From the text of the triggers should be understood for what these thresholds:
PostgreSQL active transaction to long – the longest recorded transaction or request;
PostgreSQL cache hit ratio too low – too low percentage of hits in the cache;
PostgreSQL deadlock occured – fixed deadlock;
PostgreSQL idle in transaction connections to high – a lot of connections in the state idle in transaction;
PostgreSQL idle transaction to long – the longest recorded transaction in a state idel in transaction;
PostgreSQL number of waiting connections to high – zafiksirovanna request or transaction is in an idle state;
PostgreSQL recovery conflict occured – collision is detected when restoring to respond;
PostgreSQL required checkpoints occurs to frequently – checkpoints occur too often;
PostgreSQL response to long – long response time;
PostgreSQL service not running – service is not running;
PostgreSQL service was restarted – service restarted;
PostgreSQL total number of connections to high – the total number of connections is too high and close to the max_connections;
PostgreSQL waiting transaction to long – fixed too long queries or transactions in the idle state;
PostgreSQL database {#DBNAME} to large – size of the database is too large;
PostgreSQL streaming lag between {HOSTNAME} and {#HOTSTANDBY} to high – lag replication between servers too big.

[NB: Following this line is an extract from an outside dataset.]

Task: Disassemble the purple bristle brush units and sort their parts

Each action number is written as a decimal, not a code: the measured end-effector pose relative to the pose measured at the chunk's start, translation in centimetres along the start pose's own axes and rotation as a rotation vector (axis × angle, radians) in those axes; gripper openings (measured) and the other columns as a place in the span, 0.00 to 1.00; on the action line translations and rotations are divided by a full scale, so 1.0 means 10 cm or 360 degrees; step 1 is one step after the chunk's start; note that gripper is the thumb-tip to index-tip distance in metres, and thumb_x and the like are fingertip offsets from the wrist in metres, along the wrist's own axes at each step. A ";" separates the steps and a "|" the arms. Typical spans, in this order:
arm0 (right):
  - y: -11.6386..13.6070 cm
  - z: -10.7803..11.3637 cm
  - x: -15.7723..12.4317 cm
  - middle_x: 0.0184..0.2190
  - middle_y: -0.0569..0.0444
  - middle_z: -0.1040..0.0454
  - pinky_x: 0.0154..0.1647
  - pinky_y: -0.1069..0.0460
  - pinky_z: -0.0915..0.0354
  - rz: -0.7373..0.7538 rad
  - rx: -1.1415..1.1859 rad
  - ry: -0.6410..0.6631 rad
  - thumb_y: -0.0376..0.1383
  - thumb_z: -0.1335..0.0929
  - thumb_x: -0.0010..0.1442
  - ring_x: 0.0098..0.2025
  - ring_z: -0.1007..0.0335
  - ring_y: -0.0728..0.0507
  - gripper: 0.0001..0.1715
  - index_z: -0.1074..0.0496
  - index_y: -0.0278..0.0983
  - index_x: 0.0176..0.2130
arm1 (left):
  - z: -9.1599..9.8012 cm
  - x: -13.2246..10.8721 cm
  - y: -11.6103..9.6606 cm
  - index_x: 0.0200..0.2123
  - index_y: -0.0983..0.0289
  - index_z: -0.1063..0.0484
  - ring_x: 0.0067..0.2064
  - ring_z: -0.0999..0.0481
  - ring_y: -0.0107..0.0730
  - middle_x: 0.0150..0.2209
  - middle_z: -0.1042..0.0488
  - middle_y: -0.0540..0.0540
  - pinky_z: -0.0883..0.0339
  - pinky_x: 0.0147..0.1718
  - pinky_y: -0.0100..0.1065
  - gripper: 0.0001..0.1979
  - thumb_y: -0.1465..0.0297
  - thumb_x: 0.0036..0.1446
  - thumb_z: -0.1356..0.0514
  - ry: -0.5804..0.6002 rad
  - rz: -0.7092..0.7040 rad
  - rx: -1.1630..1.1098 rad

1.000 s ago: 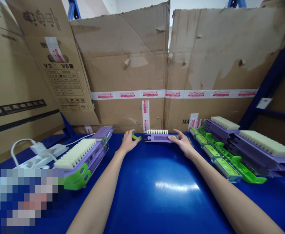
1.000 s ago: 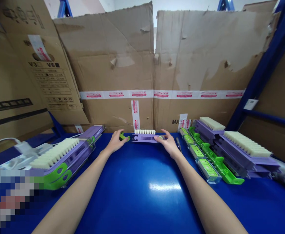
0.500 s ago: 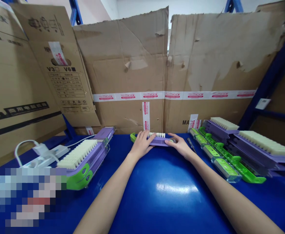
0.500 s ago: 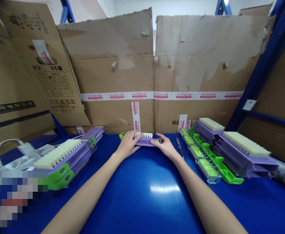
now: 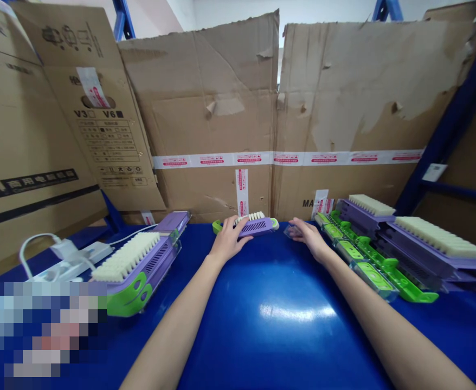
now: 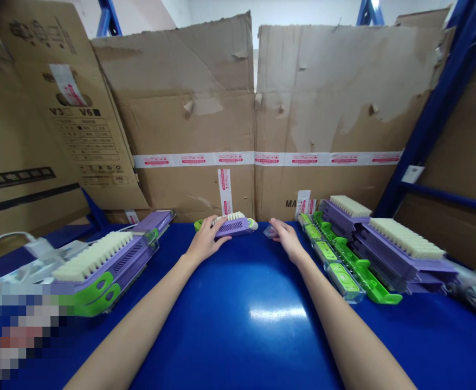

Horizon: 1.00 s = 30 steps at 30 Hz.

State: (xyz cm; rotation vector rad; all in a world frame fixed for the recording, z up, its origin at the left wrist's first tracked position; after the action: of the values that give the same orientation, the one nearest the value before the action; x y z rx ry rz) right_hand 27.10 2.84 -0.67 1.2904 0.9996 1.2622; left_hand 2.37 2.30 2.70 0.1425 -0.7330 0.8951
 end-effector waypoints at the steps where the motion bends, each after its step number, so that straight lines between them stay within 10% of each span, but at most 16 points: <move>1: 0.01 -0.01 0.00 0.40 0.46 0.25 0.44 0.45 0.34 0.0065 -0.0141 -0.0071 0.55 0.36 0.53 0.42 0.29 0.40 0.30 0.29 0.35 0.44 | 0.00 0.00 -0.01 0.59 0.55 0.44 0.56 0.41 0.46 0.54 0.41 0.60 0.38 0.49 0.45 0.27 0.58 0.56 0.44 0.0011 -0.0003 0.0023; 13: 0.02 -0.14 -0.01 0.50 0.46 0.32 0.55 0.45 0.44 0.0494 -0.1074 -0.0196 0.51 0.42 0.60 0.54 0.38 0.41 0.29 0.36 0.38 0.54 | -0.02 0.01 -0.14 0.58 0.55 0.43 0.55 0.41 0.45 0.53 0.41 0.60 0.32 0.43 0.42 0.26 0.60 0.56 0.44 0.0099 -0.0104 0.0325; 24: 0.00 -0.13 -0.03 0.46 0.46 0.28 0.50 0.47 0.39 0.0310 -0.1183 -0.0236 0.46 0.37 0.57 0.49 0.33 0.40 0.25 0.35 0.35 0.50 | 0.04 0.00 -0.13 0.56 0.59 0.42 0.53 0.39 0.45 0.51 0.38 0.61 0.32 0.41 0.41 0.27 0.59 0.55 0.43 0.0009 -0.0039 0.0481; 30: 0.11 -0.22 -0.08 0.53 0.43 0.33 0.56 0.45 0.45 0.0641 -0.1468 -0.0220 0.40 0.41 0.60 0.56 0.40 0.39 0.26 0.38 0.31 0.55 | 0.04 -0.01 -0.13 0.56 0.60 0.41 0.51 0.37 0.45 0.50 0.37 0.61 0.36 0.46 0.43 0.30 0.53 0.53 0.44 -0.0048 -0.0035 0.0461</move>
State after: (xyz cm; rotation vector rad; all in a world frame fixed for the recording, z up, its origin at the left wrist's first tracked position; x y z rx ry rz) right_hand 24.73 2.12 0.14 0.8238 -0.0136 1.6281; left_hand 3.09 1.26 3.22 0.4204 -0.6255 0.9768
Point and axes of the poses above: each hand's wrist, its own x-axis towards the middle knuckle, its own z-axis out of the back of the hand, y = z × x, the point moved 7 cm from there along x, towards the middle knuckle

Terms of low-level detection
PostgreSQL databases discovery – the discovery of existing database with the ability to filter on regular expressions. Upon detection of the size of the graph is added;
PostgreSQL database tables discovery – the discovery of available tables in the observable can filter based on regular expressions. Be careful with the filter, and add only those tables that you really interesting, because This rule generates 21 parameters on each found a table. Upon detection of the size of graphics added, scanning, changing strings and statistics on reading.
PostgreSQL streaming stand-by discovery – discovery connected replicas. Upon detection of a graph is added to the replication lag.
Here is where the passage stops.